Suggested commit message:
Issue #2213451 by andypost, bdone, benjy, penyaskito, chx, claudiu.cristea, damiankloip, gregboggs, InternetDevels, jessehs, jhedstrom, marvil07, mikeryan, pcambra, Xano, YesCT: Update Migrate API in core
Problem/Motivation
This patch brings everything in the migrate module up-to-date and incudes any changes and dependent files from migrate_drupal. Our plan is to have this API committed and then create separate issues for Drupal 6/7 to Drupal 8 migrations which are in the migrate_drupal module.
The patch was generated from the IMP sandbox with the following commands:
git diff upstream/8.x core/modules/migrate > 2208061_16.patch
git diff --diff-filter=M upstream/8.x core/modules/migrate_drupal >> filename.patch
git diff upstream/8.x -- `cat d6_files` >> filename.patch
d6_files.txt is attached, these are new/deleted files and they are necessary to get the changed files in migrate_drupal to pass the tests.
Remaining tasks
- Get this in.
- Submit a patch including all the D6 to D8 migrations. We are finished with this one (sneak peek) and that gives us confidence in the changes submitted here.
- Submit a patch including all the D7 to D8 migrations, just begun work. The data storage changed little compared Drupal 6+CCK and the completed Drupal 6 work includes CCK (and Profile) which gives us confidence that we will be able to tackle Field API easily.
- In parallel, create an UI in migrate_drupal. It is ~80% complete. Expected to be completed by the time this gets in. Another UI is expected in contrib.
User interface changes
This patch does not provide any UI changes. The main UI will be provided by migrate_drupal. It is being worked on.
API changes
The following API additions/changes are included:
- A dependency system supporting both soft and hard dependencies.
- A mechanism for terminating a process pipeline early
- A mechanism for skipping a row during process
- New entity + entity revision destination plugins and derivatives
- Every other destination plugin necessary (I can think of UrlAlias off head)
- A proxying password service for migrating MD5'd user passwords. This is borderline migrate_drupal material but we thought it was generic enough to be mainlined.
- The source and destination IDs are now in the plugins and not the migrations.
- New annotations.
- Countless cleanups, minor fixes, doxygen fixes etc
Comment | File | Size | Author |
---|---|---|---|
#27 | 2213451_27.patch | 395.25 KB | benjy |
#9 | 2213451_9.patch | 395.28 KB | benjy |
Comments
Comment #1
dawehnerFirst bit: Note: Creating such big patches is a pain for everyone using dreditor. It is nearly impossible to use, sorry.
Is there a special reason to not put that into the Plugin base annotation? Each plugin type potentially has derivatives
I wonder whether we can improve the variable name to figure out this difference.

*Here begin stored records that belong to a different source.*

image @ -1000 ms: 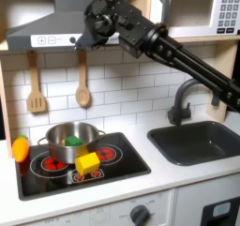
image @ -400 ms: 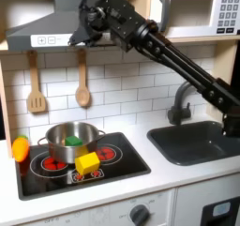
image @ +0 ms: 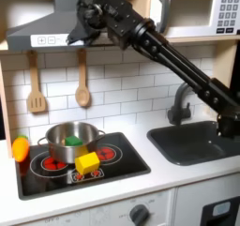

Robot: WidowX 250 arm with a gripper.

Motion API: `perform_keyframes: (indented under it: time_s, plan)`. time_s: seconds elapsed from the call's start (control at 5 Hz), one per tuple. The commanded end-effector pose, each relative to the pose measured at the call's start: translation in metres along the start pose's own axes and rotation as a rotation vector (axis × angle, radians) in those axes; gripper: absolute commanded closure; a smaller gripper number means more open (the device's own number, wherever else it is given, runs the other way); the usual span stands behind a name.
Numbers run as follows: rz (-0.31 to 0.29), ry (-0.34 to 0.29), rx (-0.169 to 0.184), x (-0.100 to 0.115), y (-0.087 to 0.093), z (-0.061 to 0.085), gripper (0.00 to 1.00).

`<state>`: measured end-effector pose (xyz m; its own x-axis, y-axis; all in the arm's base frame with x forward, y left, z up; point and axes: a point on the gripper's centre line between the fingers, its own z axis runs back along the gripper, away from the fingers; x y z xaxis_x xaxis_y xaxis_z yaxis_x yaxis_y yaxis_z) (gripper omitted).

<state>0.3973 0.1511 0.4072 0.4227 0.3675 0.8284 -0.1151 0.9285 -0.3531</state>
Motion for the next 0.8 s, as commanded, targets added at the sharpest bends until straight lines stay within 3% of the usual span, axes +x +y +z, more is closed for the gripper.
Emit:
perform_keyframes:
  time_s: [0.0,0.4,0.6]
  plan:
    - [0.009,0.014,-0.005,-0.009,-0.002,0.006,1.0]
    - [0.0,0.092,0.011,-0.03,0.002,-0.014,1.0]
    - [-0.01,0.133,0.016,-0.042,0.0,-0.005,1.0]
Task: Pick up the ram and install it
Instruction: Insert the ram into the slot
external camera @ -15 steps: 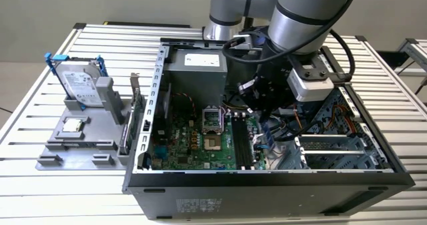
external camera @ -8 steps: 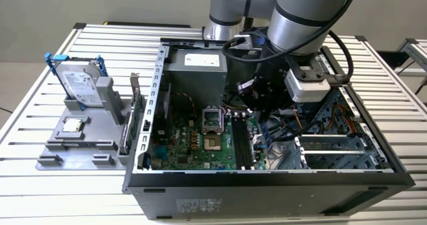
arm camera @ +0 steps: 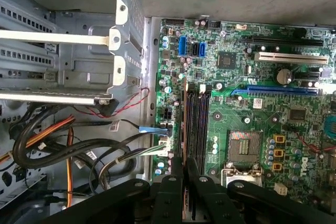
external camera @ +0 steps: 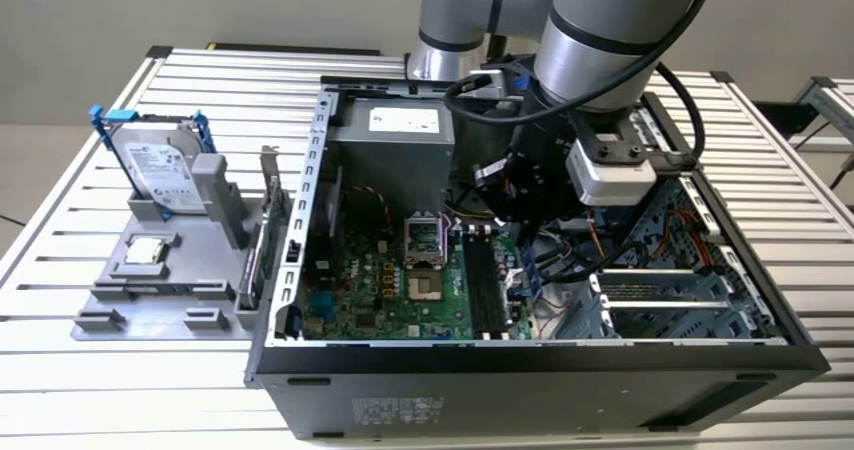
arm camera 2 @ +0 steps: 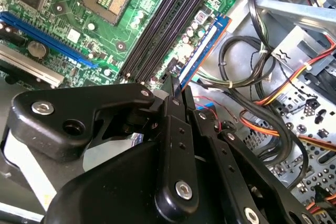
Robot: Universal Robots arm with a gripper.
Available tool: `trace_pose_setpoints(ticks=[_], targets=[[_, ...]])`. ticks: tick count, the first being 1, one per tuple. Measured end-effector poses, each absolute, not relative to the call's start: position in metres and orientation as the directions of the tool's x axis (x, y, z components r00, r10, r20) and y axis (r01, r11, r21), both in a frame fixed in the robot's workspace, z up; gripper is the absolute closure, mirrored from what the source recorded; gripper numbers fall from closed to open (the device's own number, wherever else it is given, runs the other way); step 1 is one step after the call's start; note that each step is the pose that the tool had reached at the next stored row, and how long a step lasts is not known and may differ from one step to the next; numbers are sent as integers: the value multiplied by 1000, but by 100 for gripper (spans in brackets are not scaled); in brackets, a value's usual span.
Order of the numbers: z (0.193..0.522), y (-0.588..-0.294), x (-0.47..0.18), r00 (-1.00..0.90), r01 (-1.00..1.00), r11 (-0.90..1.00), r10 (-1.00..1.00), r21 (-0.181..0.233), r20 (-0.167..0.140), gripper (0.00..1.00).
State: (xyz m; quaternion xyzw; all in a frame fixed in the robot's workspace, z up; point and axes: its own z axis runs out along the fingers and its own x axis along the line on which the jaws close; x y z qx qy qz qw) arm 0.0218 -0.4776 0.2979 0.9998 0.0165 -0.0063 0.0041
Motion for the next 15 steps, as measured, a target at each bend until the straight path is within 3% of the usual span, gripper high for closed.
trace_pose_setpoints(ticks=[15], targets=[[284,-477,22,999,33,-999,33,8,-13,100]])
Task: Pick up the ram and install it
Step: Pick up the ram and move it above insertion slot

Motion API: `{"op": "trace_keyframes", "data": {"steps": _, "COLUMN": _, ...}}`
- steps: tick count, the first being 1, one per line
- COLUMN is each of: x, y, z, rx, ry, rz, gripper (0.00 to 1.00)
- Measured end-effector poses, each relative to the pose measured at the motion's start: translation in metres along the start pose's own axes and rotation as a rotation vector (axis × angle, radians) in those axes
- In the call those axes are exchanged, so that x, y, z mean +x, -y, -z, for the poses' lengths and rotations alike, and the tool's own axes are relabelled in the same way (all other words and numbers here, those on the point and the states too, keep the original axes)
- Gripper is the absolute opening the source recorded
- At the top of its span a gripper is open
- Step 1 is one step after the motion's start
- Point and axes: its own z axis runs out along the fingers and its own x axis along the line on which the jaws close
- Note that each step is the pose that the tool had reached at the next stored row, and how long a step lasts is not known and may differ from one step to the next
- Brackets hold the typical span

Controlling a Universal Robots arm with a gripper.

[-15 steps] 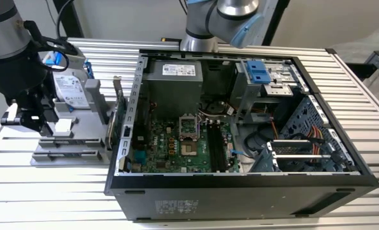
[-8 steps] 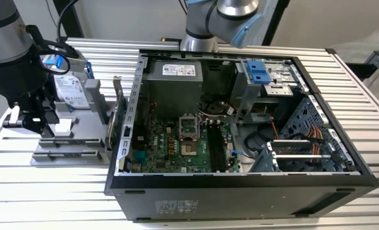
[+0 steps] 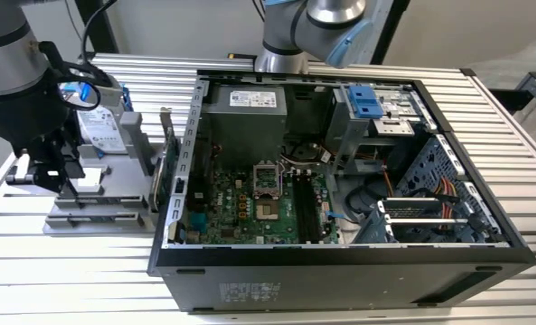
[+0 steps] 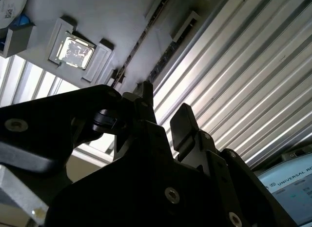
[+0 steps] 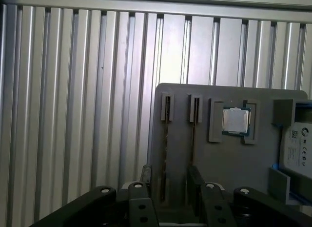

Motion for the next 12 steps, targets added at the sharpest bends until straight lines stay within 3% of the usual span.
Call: {"op": "trace_keyframes", "data": {"steps": 12, "x": 0.0054, "y": 0.0001, "z": -0.0104, "rx": -0.0004, "ry": -0.0093, "rz": 0.000, "gripper": 0.00}}
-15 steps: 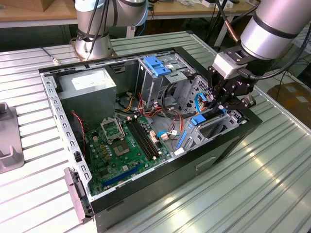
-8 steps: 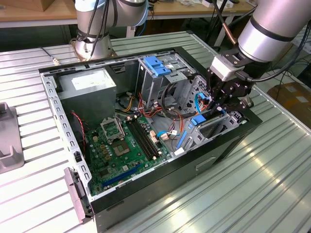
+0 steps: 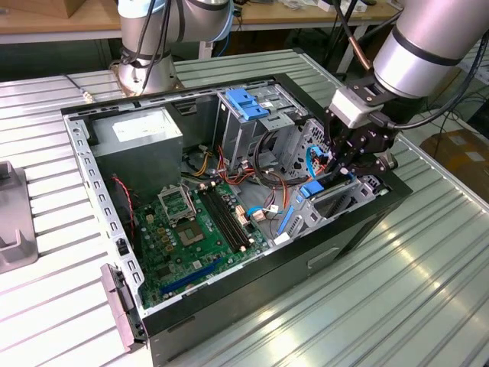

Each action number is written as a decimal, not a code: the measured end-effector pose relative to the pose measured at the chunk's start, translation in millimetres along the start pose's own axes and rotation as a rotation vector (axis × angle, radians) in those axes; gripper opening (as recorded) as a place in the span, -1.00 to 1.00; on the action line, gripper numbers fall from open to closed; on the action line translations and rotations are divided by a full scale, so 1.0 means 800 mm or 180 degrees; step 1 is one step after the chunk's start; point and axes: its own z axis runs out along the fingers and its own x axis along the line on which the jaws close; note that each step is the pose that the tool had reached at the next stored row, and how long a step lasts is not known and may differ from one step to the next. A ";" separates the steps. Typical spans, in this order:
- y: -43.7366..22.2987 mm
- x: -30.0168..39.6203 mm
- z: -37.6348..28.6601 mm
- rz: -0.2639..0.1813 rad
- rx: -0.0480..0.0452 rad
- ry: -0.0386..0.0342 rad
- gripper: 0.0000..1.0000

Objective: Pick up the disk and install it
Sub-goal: 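Insert the first disk wire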

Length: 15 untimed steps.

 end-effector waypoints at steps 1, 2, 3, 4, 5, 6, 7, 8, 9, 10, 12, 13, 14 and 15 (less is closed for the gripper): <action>0.0000 0.0000 0.0000 0.0000 0.0000 0.0000 -0.64; 0.0000 0.0000 -0.0001 0.0000 0.0000 0.0000 -0.64; 0.0000 0.0000 0.0001 0.0000 0.0000 0.0001 -0.64; 0.0000 0.0000 0.0007 0.0000 0.0000 0.0001 -0.64; 0.0001 0.0001 0.0017 0.0000 0.0000 0.0001 -0.64; 0.0001 0.0001 0.0026 0.0000 0.0000 0.0001 -0.64; 0.0001 0.0002 0.0034 0.0000 0.0000 0.0001 -0.64; 0.0002 0.0003 0.0048 0.0000 0.0000 0.0001 -0.64; 0.0002 0.0003 0.0055 0.0000 0.0000 0.0001 -0.64; 0.0002 0.0003 0.0058 0.0000 0.0000 0.0002 -0.64; 0.0002 0.0003 0.0062 0.0000 0.0000 0.0001 -0.64; 0.0002 0.0003 0.0062 0.0000 0.0000 0.0001 -0.64; 0.0002 0.0004 0.0062 0.0000 0.0000 0.0001 -0.64; 0.0002 0.0004 0.0062 0.0000 0.0000 0.0001 -0.64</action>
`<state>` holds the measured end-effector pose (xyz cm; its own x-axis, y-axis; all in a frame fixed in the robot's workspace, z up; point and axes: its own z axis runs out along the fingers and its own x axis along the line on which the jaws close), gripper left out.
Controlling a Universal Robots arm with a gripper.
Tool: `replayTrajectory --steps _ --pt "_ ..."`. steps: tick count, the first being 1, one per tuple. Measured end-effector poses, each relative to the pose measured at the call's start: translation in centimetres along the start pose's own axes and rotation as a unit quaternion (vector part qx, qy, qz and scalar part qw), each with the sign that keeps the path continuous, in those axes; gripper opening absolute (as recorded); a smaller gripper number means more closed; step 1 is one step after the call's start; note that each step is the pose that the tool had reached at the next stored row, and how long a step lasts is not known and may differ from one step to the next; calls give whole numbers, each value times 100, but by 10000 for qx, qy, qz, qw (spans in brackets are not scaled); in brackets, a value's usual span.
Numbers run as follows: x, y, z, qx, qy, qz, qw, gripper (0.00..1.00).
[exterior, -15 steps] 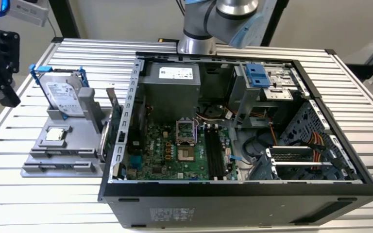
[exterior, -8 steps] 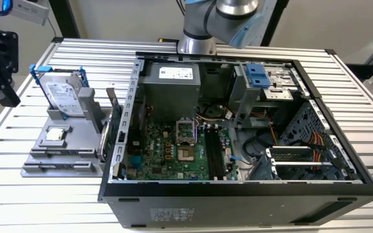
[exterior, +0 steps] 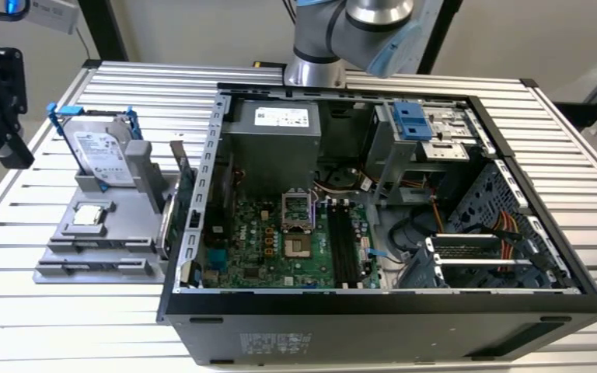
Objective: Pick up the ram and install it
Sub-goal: 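Pick up the ram and move it above insertion slot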
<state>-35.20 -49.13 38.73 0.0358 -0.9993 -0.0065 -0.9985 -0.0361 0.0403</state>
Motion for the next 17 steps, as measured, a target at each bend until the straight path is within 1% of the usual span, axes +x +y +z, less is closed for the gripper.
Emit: replayTrajectory --steps 2,5,17 --pt "0 0 0 -1 7 -163 9999 0" --pt "0 0 1 -3 15 -373 9993 0" --pt "-1 0 1 -4 21 -522 9986 0"
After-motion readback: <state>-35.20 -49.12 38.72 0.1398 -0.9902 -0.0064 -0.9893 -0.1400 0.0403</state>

Let's use at least \Drupal::entityManager now. There is simply no reason to not do that now but require another followup.
Do we really want to catch all exceptions? This could be problematic
If we update the docs we should do it properly. No idea what $highwater should be, and what the returned int could be.
I do like that this is moved away from the migration class but we maybe should remove the documentation that you can replace it now.
Wait: Time exists in multiple dimensions? ;)
Interesting usage!!
This sould really break in case someone decided to write their own totally different password service. Additional I don't know why this is part of migrate not migrate_drupal.
We could switch those two lines to have the docs in a bit better context place.
Can't really imagine that there are usecases for themes, but yeah you probably never know.
Nihilistic documentation
What is the reason we do that here? This could/should be explained.
Given that this is the storm default text i wonder whether this was intended.
These kind of documentation is really helpful. Thank you!
Comment #2
chx CreditAttribution: chx commented> Is there a special reason to not put that into the Plugin base annotation? Each plugin type potentially has derivatives
we wanted to establish the requirements check in the annotation and the class
Drupal\Component\Annotation\Plugin
does not have $derivative on it.> What is the reason we do that here? This could/should be explained.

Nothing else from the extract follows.